_ASSIGNMENT_. Of the entries below, restate word for word only the section that runs from the line with "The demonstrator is" to the line with "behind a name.", counting both ends.

_RECORDS FOR THIS EXERCISE_.
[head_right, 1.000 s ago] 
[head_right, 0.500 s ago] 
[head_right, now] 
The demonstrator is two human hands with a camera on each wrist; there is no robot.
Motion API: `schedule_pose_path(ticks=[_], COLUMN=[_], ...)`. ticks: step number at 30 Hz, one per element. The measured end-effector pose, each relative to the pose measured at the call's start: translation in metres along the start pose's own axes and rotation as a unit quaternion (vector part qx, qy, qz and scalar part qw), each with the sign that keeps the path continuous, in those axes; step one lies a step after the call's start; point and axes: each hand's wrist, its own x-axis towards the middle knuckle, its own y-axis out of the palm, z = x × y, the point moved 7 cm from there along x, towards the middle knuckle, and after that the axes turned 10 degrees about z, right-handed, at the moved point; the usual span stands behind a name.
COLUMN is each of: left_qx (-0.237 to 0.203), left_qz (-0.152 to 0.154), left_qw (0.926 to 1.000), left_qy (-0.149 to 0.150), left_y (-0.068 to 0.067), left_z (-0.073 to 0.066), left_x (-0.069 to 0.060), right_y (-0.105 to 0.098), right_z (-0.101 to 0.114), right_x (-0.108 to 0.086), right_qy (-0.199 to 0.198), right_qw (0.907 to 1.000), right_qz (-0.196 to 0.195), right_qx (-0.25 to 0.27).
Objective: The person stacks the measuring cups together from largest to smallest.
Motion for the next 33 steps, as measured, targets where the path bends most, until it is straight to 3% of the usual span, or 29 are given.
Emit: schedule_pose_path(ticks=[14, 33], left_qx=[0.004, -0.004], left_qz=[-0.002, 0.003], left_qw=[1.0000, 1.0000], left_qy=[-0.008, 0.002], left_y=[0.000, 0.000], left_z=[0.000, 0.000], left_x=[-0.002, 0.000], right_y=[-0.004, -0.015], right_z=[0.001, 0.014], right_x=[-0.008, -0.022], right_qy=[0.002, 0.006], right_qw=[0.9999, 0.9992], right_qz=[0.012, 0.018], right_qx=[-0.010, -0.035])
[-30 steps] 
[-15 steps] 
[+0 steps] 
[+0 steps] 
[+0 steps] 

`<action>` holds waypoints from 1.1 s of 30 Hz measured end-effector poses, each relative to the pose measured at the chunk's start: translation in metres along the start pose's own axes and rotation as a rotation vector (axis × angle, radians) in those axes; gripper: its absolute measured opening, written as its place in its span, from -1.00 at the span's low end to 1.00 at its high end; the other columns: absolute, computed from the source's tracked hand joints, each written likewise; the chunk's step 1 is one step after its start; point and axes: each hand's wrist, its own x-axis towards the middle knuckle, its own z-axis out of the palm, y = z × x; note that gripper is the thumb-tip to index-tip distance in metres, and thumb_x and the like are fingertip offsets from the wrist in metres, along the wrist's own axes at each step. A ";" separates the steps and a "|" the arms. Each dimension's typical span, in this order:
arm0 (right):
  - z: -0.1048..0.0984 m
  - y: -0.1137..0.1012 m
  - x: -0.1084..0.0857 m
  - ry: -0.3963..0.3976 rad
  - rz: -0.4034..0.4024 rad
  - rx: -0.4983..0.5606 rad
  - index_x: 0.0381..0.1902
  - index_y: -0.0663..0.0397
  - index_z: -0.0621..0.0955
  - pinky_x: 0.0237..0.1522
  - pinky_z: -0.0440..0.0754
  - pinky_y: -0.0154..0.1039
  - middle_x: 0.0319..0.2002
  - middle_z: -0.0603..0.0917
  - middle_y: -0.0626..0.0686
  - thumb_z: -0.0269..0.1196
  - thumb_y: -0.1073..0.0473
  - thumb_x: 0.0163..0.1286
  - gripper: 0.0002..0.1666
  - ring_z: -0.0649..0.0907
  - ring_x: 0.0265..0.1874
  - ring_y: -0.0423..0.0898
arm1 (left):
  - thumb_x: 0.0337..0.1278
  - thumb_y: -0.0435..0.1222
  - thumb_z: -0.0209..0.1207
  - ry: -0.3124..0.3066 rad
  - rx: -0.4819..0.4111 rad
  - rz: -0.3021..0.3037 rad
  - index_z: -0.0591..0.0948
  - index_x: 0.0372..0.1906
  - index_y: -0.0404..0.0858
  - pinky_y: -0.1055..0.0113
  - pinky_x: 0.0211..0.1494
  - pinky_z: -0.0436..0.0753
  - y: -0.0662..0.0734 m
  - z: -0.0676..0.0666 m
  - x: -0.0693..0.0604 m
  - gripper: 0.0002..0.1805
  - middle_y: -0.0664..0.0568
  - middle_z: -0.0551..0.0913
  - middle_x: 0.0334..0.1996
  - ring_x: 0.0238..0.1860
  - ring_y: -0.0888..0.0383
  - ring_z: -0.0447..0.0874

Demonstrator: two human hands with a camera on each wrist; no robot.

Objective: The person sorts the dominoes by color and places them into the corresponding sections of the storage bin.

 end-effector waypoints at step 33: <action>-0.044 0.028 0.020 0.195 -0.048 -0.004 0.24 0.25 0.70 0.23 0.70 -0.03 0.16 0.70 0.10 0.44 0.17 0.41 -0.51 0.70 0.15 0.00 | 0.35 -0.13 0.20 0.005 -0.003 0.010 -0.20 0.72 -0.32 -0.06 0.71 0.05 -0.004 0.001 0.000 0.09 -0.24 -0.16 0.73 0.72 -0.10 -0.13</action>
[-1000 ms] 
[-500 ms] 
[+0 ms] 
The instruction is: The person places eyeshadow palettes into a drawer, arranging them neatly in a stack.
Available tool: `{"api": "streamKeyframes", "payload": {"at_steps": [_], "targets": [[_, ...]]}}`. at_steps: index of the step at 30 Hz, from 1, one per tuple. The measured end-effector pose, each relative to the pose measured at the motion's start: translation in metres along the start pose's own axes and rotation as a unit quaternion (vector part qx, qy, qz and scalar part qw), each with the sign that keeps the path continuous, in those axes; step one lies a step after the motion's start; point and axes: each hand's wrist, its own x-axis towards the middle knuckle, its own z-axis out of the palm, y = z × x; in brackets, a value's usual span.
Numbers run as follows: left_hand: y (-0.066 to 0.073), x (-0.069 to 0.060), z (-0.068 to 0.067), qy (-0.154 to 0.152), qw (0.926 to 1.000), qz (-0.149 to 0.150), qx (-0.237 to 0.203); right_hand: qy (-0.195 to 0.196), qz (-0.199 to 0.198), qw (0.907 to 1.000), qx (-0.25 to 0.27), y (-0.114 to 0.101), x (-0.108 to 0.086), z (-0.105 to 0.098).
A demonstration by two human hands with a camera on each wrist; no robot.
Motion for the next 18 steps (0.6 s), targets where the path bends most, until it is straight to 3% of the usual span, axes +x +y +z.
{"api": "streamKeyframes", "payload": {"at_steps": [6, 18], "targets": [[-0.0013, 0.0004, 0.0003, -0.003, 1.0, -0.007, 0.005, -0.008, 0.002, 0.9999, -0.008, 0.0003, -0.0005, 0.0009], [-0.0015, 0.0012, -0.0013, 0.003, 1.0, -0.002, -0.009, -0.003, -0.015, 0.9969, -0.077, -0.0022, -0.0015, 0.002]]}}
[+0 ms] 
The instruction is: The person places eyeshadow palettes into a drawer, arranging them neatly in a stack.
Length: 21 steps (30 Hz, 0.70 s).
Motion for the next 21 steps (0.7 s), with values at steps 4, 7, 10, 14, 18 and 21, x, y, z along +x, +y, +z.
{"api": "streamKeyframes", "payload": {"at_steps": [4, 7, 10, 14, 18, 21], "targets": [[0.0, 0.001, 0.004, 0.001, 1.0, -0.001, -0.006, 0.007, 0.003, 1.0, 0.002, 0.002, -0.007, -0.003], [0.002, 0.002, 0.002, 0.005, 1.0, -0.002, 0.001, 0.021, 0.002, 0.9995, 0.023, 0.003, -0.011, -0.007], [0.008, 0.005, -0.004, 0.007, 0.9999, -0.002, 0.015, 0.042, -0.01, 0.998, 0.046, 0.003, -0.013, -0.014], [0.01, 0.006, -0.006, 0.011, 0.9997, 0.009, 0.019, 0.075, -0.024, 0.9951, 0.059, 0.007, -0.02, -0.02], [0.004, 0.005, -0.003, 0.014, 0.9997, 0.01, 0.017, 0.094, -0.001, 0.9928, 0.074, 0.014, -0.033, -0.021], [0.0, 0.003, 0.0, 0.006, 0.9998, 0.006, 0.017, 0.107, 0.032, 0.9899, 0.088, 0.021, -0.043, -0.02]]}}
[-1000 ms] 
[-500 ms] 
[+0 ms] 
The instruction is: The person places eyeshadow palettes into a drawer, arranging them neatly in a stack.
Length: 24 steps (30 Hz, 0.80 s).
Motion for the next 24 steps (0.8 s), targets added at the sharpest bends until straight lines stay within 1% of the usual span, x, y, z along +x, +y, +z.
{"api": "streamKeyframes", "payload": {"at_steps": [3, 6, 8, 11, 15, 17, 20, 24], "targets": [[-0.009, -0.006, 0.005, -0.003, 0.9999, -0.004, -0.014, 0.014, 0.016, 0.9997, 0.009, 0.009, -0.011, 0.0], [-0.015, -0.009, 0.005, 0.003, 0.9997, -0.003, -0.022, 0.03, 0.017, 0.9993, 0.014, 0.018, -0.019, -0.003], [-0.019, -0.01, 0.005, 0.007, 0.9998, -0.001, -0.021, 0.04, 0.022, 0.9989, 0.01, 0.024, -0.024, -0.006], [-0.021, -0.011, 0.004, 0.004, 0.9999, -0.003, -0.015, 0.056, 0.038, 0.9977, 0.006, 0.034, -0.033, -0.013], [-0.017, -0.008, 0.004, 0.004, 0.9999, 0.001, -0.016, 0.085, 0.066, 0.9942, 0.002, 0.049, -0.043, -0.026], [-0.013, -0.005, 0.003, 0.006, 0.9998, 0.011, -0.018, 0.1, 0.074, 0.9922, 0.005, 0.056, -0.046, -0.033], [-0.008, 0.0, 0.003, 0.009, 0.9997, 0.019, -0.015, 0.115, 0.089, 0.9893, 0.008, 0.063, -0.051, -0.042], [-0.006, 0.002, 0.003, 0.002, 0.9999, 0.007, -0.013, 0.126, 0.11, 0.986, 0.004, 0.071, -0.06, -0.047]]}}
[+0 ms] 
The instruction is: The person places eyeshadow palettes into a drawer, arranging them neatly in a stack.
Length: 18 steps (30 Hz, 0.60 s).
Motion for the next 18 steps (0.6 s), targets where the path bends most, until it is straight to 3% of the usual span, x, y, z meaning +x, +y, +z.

_ANSWER BELOW_.
The demonstrator is two human hands with a camera on each wrist; there is no robot.
Motion API: `schedule_pose_path(ticks=[_], COLUMN=[_], ...)`. ticks: step number at 30 Hz, one per element. The measured end-effector pose, each relative to the pose measured at the call's start: translation in metres along the start pose's own axes and rotation as a unit quaternion (vector part qx, qy, qz and scalar part qw), each with the sign that keeps the path continuous, in those axes; step one lies a step after the call's start; point and axes: each hand's wrist, its own x-axis towards the middle knuckle, its own y-axis out of the palm, z = x × y, the point moved 7 cm from there along x, towards the middle knuckle, and after that the axes turned 10 degrees about z, right-handed, at the moved point; the usual span stands behind a name.

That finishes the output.